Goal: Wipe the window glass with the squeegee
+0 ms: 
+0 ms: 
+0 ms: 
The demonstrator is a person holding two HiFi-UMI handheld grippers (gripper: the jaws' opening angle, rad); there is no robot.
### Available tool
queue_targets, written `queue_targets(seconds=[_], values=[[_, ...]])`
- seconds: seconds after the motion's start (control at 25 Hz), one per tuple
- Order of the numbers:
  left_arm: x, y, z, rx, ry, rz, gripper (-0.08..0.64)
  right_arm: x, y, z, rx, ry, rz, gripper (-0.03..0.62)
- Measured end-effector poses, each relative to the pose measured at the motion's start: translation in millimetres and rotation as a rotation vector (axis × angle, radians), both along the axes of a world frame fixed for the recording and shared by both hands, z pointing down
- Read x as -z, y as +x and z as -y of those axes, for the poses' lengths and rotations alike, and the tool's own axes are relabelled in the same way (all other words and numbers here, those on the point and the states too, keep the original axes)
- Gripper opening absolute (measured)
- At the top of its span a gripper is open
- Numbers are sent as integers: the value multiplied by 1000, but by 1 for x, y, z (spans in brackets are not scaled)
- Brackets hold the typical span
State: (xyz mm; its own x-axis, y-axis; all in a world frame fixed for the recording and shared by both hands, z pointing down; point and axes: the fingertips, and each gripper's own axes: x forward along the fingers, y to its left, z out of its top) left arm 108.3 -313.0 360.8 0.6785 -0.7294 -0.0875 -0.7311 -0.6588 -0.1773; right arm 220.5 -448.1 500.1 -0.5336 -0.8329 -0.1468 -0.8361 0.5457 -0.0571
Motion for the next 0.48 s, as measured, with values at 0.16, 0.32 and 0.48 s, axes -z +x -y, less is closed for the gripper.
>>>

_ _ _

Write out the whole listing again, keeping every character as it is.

The answer:
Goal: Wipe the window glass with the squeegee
+0 ms: 
+0 ms: 
+0 ms: 
The demonstrator is a person holding two HiFi-UMI handheld grippers (gripper: the jaws' opening angle, rad); there is no robot.
### Available tool
queue_targets, written `queue_targets(seconds=[_], values=[[_, ...]])`
- seconds: seconds after the motion's start (control at 25 Hz), one per tuple
- Order of the numbers:
  left_arm: x, y, z, rx, ry, rz, gripper (-0.08..0.64)
  right_arm: x, y, z, rx, ry, rz, gripper (-0.03..0.62)
- Measured end-effector poses, each relative to the pose measured at the motion's start: translation in millimetres and rotation as a rotation vector (axis × angle, radians), both along the axes of a world frame fixed for the recording and shared by both hands, z pointing down
- Read x as -z, y as +x and z as -y of those axes, for the poses' lengths and rotations alike, and the tool's own axes are relabelled in the same way (all other words and numbers here, those on the point and the states too, keep the original axes)
- Gripper opening absolute (measured)
- At the top of its span a gripper is open
- Numbers are sent as integers: the value multiplied by 1000, but by 1 for x, y, z (spans in brackets are not scaled)
- Brackets hold the typical span
State: (xyz mm; its own x-axis, y-axis; all in a world frame fixed for the recording and shared by both hands, z pointing down; point and axes: the fingertips, and each gripper's own axes: x forward along the fingers, y to its left, z out of its top) left arm 108.3 -313.0 360.8 0.6785 -0.7294 -0.0875 -0.7311 -0.6588 -0.1773; right arm 220.5 -448.1 500.1 -0.5336 -0.8329 -0.1468 -0.8361 0.5457 -0.0571
Motion for the next 0.48 s, as measured, with values at 0.16, 0.32 and 0.48 s, axes -z +x -y, less is closed for the gripper.
>>>

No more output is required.